Fissò egli gli occhi nel capo del sacro consiglio, cioè nel presidente della gran corte Vincenzo Ugo, uomo da lui riputato il più abile, ed onesto fra tutti i ministri, e gliene spedì in Messina la cedola a’ 25 di agosto 1714, nella quale lo dichiarò reggente, e presidente interino del consiglio di Sicilia (3053).
Durò due anni Vincenzo Ugo in Torino nello esercizio di questa carica; ma la sua vecchiaia non comportava di dimorarvi di più, e perciò supplicò quel sovrano, acciò gli permettesse di ritirarsi in Palermo. Condiscese Vittorio Amedeo a giubilarlo, e rimandandolo colmo di onori, e di beneficenze, scelse in di lui luogo Niccolò Pensabene, ch’era avvocato fiscale della gran corte, cui spedì il dispaccio dalla Venerìa, luogo di delizie dei re di Sardegna, a’ 24 di giugno 1716, che fu registrato in Palermo a’ 7 del seguente agosto (3054).
[XXXVIII] Fu negli anni 1718, 1719, e 1720 la nostra Sicilia il teatro della guerra, e fu insieme occupata da’ Savoiardi, dagli Spagnuoli e dai Tedeschi, fino che per la pace fatta in questo ultimo anno giusta ciò, che la quadruplice alleanza avea conchiuso in Londra, e sottoscritta dal re Cattolico Filippo V a’ 17 di febbraro, restò in potere dell’augusto Carlo VI di Austria imperadore di Occidente.
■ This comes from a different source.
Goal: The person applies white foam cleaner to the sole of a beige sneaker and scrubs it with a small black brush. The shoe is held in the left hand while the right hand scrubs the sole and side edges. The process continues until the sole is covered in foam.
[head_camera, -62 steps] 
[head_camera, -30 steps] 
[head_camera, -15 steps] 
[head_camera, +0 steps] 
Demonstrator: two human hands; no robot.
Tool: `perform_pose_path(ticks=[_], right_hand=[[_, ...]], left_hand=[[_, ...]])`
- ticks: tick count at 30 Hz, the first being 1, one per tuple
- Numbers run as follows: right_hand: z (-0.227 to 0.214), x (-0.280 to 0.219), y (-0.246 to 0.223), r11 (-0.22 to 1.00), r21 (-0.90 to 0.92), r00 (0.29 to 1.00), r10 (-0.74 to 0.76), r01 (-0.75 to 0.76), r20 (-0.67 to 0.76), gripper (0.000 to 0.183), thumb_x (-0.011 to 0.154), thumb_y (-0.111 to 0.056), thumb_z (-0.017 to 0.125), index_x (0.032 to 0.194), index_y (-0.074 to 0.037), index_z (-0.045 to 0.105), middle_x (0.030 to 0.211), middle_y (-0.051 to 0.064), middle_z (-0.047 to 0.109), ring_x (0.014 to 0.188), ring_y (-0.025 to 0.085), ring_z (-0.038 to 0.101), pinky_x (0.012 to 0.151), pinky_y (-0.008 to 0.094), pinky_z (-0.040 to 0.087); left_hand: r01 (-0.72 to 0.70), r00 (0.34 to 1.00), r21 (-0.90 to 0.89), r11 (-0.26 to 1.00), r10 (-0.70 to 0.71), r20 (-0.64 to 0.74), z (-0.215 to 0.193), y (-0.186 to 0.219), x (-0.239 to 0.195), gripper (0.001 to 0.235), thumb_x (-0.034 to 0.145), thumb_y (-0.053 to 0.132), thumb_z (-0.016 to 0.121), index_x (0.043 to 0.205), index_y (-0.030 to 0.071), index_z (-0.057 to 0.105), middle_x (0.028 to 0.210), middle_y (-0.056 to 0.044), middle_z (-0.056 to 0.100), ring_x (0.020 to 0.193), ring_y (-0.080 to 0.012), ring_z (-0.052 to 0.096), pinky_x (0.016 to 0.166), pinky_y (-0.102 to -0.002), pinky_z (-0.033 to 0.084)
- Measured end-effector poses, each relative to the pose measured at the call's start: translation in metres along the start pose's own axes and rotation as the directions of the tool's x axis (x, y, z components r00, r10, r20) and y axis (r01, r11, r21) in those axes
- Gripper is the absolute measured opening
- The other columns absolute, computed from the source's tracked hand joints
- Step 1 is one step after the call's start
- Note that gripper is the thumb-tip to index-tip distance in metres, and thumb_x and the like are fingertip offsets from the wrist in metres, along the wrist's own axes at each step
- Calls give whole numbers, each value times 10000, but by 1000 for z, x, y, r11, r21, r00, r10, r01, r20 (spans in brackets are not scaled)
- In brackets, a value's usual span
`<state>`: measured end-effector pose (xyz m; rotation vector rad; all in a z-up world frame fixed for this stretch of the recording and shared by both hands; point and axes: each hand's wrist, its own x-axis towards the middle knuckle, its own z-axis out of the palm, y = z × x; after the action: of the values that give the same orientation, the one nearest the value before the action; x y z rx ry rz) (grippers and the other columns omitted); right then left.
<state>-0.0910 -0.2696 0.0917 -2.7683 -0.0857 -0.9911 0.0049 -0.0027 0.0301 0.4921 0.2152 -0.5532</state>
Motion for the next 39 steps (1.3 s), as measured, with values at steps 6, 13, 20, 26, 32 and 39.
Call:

Allora fissò questo principe in Vienna un consiglio d’Italia, dove chiamò da’ diversi stati, che vi possedeva, alcuni giureperiti per consigliarlo. A noi non costa, se ne’ primi anni del governo di questo imperatore vi sia stato chiamato alcun siciliano; imperocchè non vediamo altro reggente nazionale in Vienna prima d’Ignazio Perlongo, la di cui promozione dovette accadere tra gli anni 1722, e 1723. Comechè siamo privi della cedola imperiale, che forse allora non si curò di registrare ne’ nostri archivî, nondimeno ci restano due monumenti, che ce ne assicurano.